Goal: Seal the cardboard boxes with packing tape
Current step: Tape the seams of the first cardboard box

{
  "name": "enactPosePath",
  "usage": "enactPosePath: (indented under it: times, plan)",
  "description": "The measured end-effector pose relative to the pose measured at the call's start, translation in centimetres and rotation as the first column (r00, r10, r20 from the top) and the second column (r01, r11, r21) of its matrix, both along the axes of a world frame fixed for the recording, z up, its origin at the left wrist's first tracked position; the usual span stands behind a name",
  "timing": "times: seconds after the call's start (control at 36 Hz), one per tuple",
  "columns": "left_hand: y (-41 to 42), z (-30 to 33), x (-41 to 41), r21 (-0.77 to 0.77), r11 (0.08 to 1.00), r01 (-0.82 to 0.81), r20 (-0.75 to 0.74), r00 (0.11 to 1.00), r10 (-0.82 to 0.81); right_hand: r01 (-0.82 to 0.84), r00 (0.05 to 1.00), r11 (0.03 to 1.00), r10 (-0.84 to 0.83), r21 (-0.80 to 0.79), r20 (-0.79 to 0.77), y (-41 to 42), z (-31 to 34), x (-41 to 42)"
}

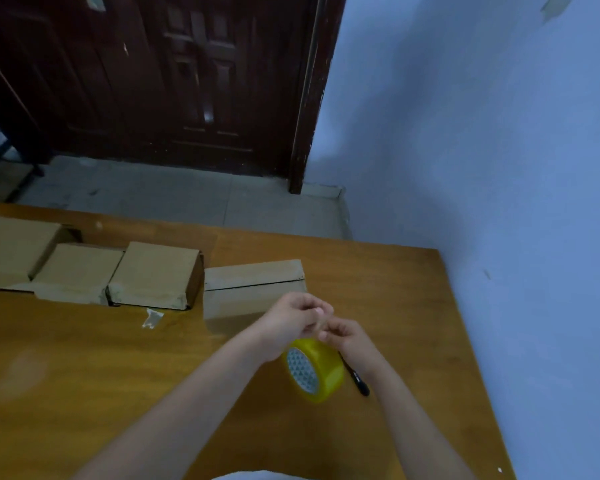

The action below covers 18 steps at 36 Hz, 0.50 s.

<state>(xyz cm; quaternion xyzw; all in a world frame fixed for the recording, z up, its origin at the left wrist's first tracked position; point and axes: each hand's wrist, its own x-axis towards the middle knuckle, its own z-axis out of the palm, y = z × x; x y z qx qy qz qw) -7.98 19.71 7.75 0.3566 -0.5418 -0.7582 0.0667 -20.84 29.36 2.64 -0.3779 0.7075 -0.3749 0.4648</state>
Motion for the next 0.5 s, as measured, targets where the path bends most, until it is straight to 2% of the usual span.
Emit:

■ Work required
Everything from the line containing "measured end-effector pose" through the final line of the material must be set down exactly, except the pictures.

■ Written response
  "description": "The measured end-effector pose relative to the pose measured at the call's start, translation in centimetres and rotation as the first column (r00, r10, r20 from the top) and the second column (r01, r11, r21) of its matrix, both along the axes of a world frame fixed for the recording, z up, its origin at the left wrist's first tracked position; the usual span stands behind a name",
  "timing": "times: seconds after the call's start (control at 36 Hz), one per tuple",
  "columns": "left_hand: y (-41 to 42), z (-30 to 33), x (-41 to 41), r21 (-0.77 to 0.77), r11 (0.08 to 1.00), r01 (-0.82 to 0.81), r20 (-0.75 to 0.74), r00 (0.11 to 1.00), r10 (-0.82 to 0.81); right_hand: r01 (-0.82 to 0.84), r00 (0.05 to 1.00), r11 (0.03 to 1.00), r10 (-0.84 to 0.83), r21 (-0.80 to 0.79), r20 (-0.79 to 0.77), y (-41 to 42), z (-31 to 34), x (-41 to 42)"
}


The action below covers 18 steps at 36 Hz, 0.50 s.

<state>(xyz cm; quaternion xyzw; all in a world frame fixed for the recording, z up, its origin at the left wrist's first tracked position; point and axes: each hand's wrist, its own x-axis towards the middle knuckle, its own z-axis out of the palm, y = z × x; x y z qx qy qz qw) -7.98 19.71 7.75 0.3566 -0.5418 -0.7582 0.0667 -20.84 29.36 2.64 -0.3779 0.7075 -0.3749 0.4648</state>
Motion for the next 0.5 s, as measured, targets where the path bends most, until it is straight to 2% of the usual span.
Emit:

This output is now finished.